**Directions:**
Give the data back exactly as it stands.

**Available data:**
-*-

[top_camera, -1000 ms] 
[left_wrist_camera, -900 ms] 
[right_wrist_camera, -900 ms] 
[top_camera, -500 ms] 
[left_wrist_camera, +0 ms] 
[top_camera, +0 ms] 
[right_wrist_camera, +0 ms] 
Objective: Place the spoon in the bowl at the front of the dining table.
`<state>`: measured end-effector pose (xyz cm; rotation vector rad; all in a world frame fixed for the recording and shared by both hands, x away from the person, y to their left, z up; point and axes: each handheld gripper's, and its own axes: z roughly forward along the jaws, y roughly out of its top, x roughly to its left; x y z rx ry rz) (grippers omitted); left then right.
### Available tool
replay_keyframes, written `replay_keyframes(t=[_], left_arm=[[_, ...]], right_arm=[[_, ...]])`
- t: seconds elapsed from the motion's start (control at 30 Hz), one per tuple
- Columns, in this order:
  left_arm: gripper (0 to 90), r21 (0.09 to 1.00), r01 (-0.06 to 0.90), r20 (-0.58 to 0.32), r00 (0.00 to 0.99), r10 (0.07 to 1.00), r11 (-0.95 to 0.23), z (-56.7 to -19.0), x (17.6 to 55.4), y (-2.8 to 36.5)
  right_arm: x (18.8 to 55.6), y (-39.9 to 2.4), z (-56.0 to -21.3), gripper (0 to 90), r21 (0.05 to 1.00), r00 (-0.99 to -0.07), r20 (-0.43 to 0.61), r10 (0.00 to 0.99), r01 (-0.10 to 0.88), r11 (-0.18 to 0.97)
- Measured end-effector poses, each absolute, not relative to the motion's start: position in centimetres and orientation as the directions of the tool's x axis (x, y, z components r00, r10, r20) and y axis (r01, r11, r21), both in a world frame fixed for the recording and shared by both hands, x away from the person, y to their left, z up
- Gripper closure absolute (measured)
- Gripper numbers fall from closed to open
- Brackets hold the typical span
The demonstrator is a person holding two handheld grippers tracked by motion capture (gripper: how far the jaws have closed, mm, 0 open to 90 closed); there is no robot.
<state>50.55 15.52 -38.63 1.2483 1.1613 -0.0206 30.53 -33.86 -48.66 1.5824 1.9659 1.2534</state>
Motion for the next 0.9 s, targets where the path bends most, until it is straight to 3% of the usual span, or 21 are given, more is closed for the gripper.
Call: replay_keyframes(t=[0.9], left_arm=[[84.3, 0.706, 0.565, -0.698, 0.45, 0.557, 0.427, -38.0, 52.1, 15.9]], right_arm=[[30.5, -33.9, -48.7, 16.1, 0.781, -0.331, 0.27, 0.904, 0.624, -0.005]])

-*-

**Answer space:**
[top_camera, -1000 ms] 
[left_wrist_camera, -900 ms] 
[right_wrist_camera, -900 ms] 
[top_camera, -500 ms] 
[left_wrist_camera, +0 ms] 
[top_camera, +0 ms] 
[right_wrist_camera, +0 ms] 
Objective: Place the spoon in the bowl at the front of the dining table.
`<state>`: measured end-effector pose (xyz cm; rotation vector rad; all in a world frame fixed for the recording and shared by both hands, x away from the person, y to their left, z up; point and axes: each handheld gripper's, and its own axes: z roughly forward along the jaws, y roughly out of its top, x roughly to its left; x y z rx ry rz) (grippers omitted); left then right.
### Available tool
replay_keyframes, written `replay_keyframes(t=[_], left_arm=[[_, ...]], right_arm=[[_, ...]])`
- t: seconds elapsed from the motion's start (control at 30 Hz), one per tuple
- Columns, in this order:
  left_arm: gripper (0 to 90), r21 (0.09 to 1.00), r01 (-0.06 to 0.90), r20 (-0.58 to 0.32), r00 (0.00 to 0.99), r10 (0.07 to 1.00), r11 (-0.95 to 0.23), z (-56.7 to -19.0), x (17.6 to 55.4), y (-2.8 to 36.5)
  right_arm: x (18.8 to 55.6), y (-39.9 to 2.4), z (-56.0 to -21.3), gripper (0 to 90), r21 (0.05 to 1.00), r00 (-0.99 to -0.07), r20 (-0.43 to 0.61), r10 (0.00 to 0.99), r01 (-0.10 to 0.88), r11 (-0.18 to 0.97)
- Measured end-effector poses, each absolute, not relative to the motion's start: position in centimetres and orientation as the directions of the tool's x axis (x, y, z components r00, r10, r20) and y axis (r01, r11, r21), both in a world frame fixed for the recording and shared by both hands, x away from the person, y to their left, z up
- Gripper closure absolute (measured)
- Gripper numbers fall from closed to open
- Brackets hold the typical span
The demonstrator is a person holding two handheld grippers tracked by motion capture (gripper: how far the jaws have closed, mm, 0 open to 90 closed); there is no robot.
<state>50.55 15.52 -38.63 1.2483 1.1613 -0.0206 30.53 -33.86 -48.66 1.5824 1.9659 1.2534</state>
Motion for the next 0.9 s, targets where the path bends most, until it is straight to 3% of the usual span, or 21 are given, more is closed for the gripper.
Call: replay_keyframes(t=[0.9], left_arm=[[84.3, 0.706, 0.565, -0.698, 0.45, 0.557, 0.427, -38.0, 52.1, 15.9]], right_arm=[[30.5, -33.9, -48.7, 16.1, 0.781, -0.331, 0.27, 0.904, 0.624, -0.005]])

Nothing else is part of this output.